- **PROBLEM**:
Could you give back exactly the lines below from the one with "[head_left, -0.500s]" through the one with "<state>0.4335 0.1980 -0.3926", without a single picture?

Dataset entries
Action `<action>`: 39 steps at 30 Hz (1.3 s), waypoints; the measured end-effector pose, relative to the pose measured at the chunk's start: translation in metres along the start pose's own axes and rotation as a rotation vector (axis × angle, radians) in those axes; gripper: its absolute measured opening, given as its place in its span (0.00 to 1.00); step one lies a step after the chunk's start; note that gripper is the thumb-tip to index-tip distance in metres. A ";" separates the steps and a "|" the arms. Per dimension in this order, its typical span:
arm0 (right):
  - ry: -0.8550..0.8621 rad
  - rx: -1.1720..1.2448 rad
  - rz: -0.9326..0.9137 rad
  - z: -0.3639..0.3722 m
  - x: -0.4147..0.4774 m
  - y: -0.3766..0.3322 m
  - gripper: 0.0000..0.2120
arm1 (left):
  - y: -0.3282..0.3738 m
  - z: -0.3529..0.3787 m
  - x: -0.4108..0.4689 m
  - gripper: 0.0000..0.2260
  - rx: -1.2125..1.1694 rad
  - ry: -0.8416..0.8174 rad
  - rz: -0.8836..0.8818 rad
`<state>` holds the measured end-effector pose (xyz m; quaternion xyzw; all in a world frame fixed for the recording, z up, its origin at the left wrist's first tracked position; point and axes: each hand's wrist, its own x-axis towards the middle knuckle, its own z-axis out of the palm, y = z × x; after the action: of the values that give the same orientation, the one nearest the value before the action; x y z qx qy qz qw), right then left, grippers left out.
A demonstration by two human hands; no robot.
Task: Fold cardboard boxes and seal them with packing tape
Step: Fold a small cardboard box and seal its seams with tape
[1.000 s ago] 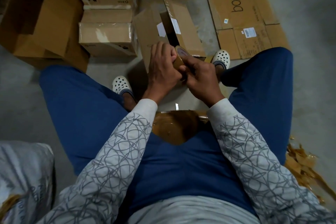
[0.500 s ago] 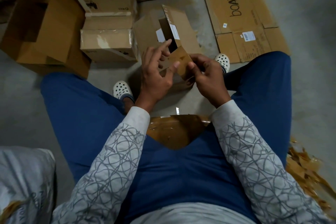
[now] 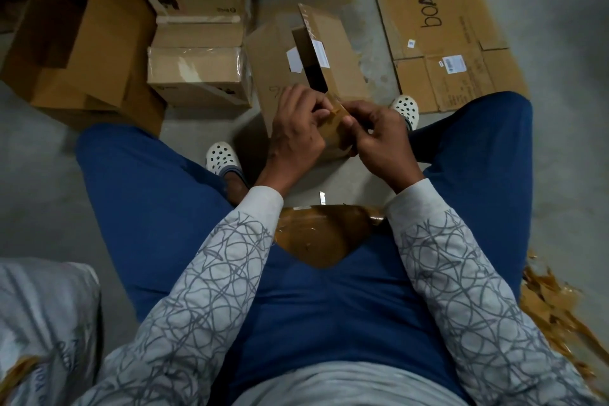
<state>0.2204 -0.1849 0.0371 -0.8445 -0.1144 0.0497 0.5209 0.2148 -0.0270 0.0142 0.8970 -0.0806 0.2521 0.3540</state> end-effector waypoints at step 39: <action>0.323 -0.011 -0.348 0.028 -0.013 -0.016 0.11 | 0.050 -0.032 0.011 0.07 -0.823 0.211 -0.927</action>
<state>0.1994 -0.1570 0.0384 -0.8118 -0.1736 -0.1773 0.5286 0.1951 -0.0422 0.0694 0.5992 0.2615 0.1076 0.7490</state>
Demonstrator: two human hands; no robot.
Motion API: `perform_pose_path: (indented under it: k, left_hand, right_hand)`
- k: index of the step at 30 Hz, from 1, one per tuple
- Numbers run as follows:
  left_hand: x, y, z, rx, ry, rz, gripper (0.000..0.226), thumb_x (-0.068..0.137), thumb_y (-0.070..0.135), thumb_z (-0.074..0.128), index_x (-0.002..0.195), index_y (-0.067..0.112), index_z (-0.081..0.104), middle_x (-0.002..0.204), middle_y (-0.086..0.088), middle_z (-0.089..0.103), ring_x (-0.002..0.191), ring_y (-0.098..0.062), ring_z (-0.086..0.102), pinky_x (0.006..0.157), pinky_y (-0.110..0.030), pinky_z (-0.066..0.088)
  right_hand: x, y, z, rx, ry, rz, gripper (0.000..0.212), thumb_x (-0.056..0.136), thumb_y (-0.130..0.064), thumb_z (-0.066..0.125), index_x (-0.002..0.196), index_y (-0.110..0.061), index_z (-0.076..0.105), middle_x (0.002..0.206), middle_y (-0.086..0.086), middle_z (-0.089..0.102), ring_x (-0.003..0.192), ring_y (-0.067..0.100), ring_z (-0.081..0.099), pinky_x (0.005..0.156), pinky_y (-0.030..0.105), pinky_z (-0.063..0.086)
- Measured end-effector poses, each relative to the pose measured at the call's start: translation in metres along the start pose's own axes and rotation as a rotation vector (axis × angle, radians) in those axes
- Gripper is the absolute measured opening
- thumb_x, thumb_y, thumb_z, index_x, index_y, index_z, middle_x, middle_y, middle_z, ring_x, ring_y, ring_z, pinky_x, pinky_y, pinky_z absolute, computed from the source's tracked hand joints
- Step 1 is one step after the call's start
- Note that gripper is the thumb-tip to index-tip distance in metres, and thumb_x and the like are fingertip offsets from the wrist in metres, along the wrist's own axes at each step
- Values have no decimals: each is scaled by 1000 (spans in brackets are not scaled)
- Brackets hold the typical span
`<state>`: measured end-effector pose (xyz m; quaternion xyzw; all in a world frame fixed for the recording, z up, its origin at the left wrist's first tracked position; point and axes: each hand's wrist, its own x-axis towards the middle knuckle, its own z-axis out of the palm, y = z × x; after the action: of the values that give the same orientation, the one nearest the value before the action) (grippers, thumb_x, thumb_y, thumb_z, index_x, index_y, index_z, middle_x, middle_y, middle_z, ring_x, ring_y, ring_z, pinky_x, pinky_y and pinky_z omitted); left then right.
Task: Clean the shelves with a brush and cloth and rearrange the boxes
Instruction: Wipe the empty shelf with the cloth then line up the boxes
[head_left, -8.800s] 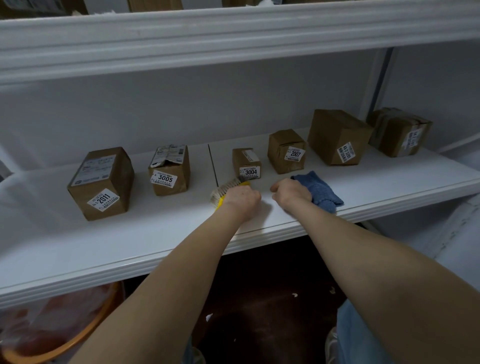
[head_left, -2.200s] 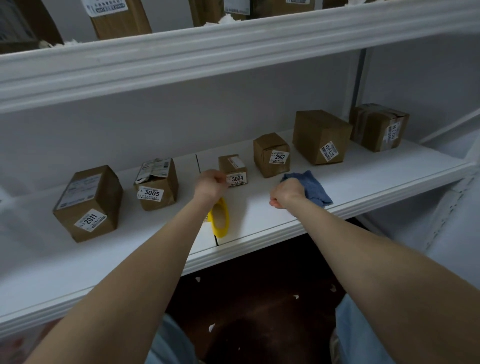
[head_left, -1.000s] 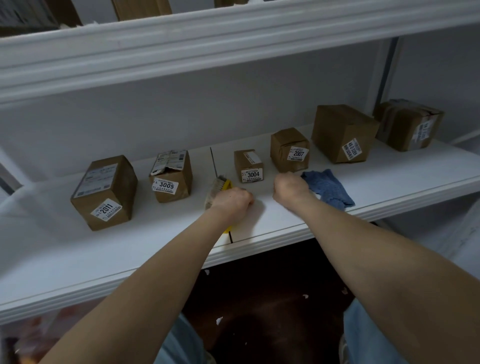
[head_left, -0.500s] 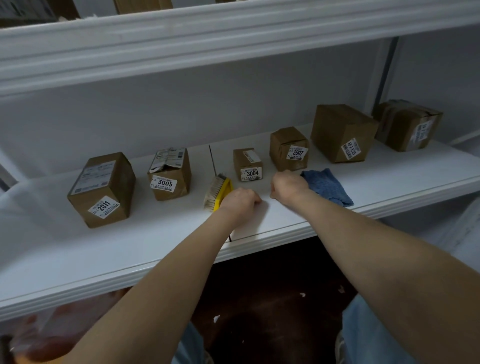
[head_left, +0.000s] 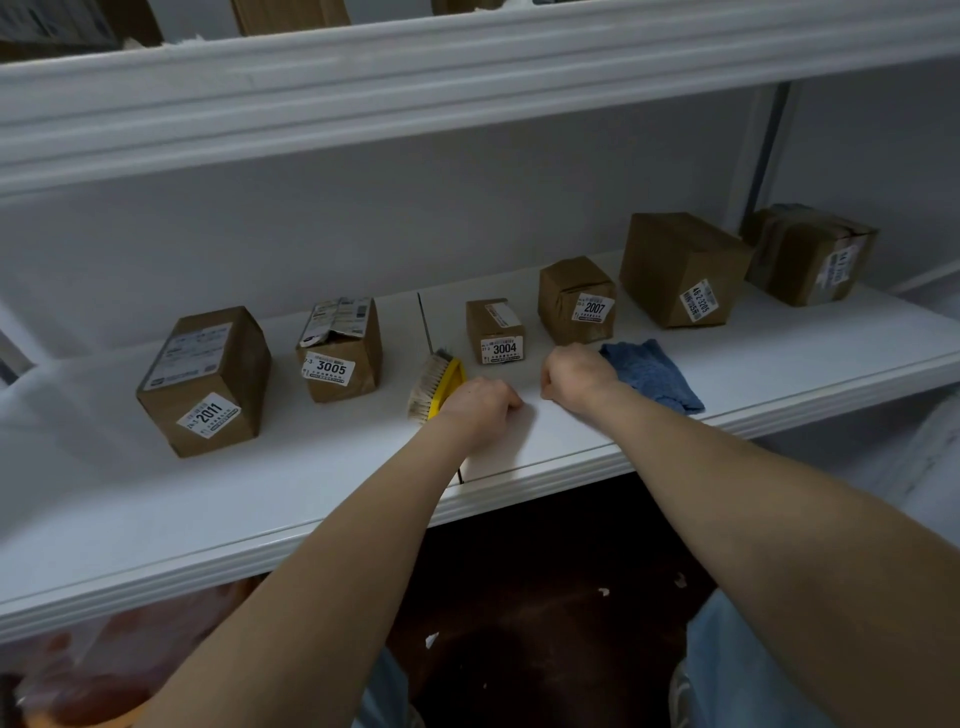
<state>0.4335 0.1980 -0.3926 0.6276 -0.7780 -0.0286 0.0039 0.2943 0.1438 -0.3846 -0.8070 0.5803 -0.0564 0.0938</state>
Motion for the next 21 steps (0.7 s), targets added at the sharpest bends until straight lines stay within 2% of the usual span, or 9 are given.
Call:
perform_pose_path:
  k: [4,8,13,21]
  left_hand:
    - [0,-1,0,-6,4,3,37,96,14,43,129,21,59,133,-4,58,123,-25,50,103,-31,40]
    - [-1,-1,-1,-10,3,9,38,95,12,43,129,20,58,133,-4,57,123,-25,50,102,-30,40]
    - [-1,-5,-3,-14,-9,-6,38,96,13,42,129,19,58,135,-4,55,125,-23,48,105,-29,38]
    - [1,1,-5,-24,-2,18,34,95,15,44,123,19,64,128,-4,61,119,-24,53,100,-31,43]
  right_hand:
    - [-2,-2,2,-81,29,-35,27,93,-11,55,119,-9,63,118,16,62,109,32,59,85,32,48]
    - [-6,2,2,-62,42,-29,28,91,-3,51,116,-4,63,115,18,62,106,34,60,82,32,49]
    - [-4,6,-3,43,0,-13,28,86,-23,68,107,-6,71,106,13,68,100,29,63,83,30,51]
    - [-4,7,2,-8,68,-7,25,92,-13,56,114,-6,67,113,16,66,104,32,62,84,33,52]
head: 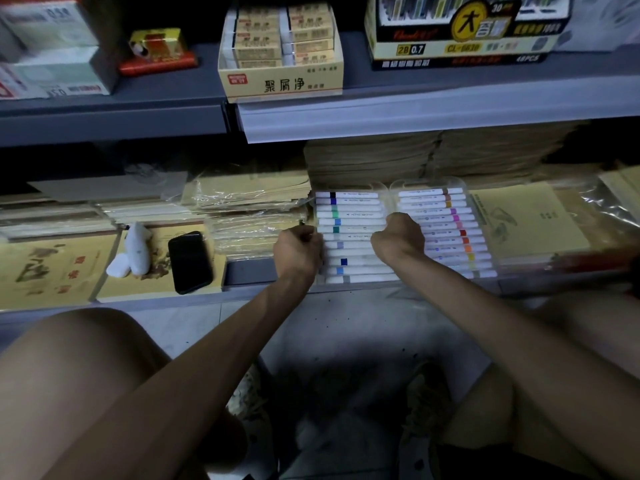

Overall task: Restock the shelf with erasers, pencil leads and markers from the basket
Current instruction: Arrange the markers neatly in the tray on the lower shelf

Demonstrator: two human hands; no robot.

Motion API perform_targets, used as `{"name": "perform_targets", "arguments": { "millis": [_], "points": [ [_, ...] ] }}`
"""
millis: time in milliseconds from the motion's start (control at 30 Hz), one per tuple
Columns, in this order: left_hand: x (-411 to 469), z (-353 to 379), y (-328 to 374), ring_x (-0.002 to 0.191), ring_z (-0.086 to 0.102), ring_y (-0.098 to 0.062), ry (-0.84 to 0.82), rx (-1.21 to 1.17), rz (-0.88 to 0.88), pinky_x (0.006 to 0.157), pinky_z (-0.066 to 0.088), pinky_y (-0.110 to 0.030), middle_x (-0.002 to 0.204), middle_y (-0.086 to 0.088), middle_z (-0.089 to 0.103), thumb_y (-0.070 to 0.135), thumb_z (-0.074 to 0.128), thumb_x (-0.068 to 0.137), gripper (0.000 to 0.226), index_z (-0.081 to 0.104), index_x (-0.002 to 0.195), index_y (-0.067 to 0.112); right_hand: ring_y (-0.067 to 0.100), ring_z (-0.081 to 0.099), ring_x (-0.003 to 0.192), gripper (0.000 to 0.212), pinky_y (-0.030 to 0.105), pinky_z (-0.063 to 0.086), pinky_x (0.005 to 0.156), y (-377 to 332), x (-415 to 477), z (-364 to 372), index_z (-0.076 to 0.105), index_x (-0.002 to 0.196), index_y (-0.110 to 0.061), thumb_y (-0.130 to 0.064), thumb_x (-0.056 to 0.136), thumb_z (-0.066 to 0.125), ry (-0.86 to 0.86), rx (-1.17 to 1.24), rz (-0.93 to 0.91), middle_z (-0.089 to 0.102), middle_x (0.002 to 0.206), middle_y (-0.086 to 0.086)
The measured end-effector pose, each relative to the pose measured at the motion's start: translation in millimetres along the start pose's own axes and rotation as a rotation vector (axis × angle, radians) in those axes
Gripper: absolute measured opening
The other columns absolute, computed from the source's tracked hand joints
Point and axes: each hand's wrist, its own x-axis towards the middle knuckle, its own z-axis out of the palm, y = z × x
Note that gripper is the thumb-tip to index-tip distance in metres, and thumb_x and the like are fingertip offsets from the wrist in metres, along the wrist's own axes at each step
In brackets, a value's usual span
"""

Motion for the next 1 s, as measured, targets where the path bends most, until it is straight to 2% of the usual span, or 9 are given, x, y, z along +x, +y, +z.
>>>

- **TASK OUTPUT**:
[head_left, -0.500s] 
[head_left, +0.000s] 
<state>0.4335 0.1980 -0.3926 0.6276 -0.7780 -0.0286 0.0039 0.2943 0.1438 -0.3846 -0.8070 0.5803 -0.0564 0.0938</state>

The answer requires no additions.